To lower the size and cost of the thermal storage device, pressurization pumps are adopted to send the supply water of the PHN directly into the thermal storage device to increase the temperature difference between heat storage and release. The hot water from the thermal storage device, along with the supply water of the PHN, enters the plate heat exchanger to release heat. The water flow is then split into two branches: one goes to the evaporator of the vapor-compression heat pump for further heat extraction, while the other connects to the return pipe of the PHN. On the other hand, the return water of the SHN is sent by circulation pumps into the thermal storage device, the plate heat exchanger, or the condenser of the VCHP to absorb heat.

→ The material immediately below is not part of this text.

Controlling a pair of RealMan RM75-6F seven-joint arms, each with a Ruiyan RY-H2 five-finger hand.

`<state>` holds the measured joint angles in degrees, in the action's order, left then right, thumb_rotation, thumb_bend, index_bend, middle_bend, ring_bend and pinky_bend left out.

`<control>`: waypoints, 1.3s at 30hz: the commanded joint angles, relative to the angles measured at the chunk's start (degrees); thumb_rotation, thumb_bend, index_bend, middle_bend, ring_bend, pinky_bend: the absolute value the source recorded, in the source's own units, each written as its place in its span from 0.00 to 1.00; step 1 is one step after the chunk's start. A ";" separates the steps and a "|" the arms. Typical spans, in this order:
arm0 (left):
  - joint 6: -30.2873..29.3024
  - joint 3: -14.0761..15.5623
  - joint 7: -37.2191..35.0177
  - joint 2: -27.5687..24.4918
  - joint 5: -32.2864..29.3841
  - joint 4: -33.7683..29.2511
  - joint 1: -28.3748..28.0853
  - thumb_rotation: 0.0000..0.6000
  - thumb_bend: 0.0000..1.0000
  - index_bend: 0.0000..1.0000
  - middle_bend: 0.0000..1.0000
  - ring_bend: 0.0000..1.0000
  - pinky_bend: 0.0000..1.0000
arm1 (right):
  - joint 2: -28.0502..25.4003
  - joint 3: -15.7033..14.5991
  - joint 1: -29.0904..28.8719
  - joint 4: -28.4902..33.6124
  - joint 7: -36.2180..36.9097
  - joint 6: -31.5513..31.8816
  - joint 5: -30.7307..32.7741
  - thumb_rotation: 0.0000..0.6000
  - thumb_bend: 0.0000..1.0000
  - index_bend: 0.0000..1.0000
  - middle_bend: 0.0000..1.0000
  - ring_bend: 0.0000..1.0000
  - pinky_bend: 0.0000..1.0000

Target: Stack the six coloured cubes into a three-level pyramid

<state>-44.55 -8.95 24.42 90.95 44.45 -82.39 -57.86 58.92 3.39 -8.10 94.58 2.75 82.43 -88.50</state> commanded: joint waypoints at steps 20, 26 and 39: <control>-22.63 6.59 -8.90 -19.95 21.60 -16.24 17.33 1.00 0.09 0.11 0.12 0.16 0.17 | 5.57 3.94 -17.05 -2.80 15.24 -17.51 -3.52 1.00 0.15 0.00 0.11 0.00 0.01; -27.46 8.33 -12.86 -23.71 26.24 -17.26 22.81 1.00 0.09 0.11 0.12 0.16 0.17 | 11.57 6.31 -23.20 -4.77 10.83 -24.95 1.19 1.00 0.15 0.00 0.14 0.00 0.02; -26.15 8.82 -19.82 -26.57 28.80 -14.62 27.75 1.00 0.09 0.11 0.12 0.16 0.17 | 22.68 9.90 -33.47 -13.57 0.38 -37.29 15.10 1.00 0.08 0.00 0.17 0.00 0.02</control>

Mixing valves connected to the supply and return pipes of the SHN are used to ensure a constant supply water temperature. In the heating cycle of the VCHP, heat is transferred from a low-temperature heat source to a high-temperature heat source by an electrically driven compressor. The operational principle of this system is shown in Figure 5.
The heat supplemented to the SHN by the electric-driven VCSHS is derived from two sources: partially from the municipal heat network, and partially converted from electricity. Therefore, it is essential to compare the costs of purchased heat and electricity when developing the operational strategy for this system to determine the optimal start-up sequence of each device.
(1)
When the cost of electric heating exceeds the cost of purchasing heat from the municipal heating network, the heating priorities are, in descending order, the plate heat exchanger, thermal storage device, and VCHP.
(2)
Conversely, when the cost of electric heating is lower than the cost of purchasing heat from the municipal heating network, the heating priorities are, in descending order, the VCHP, thermal storage device, and plate heat exchanger.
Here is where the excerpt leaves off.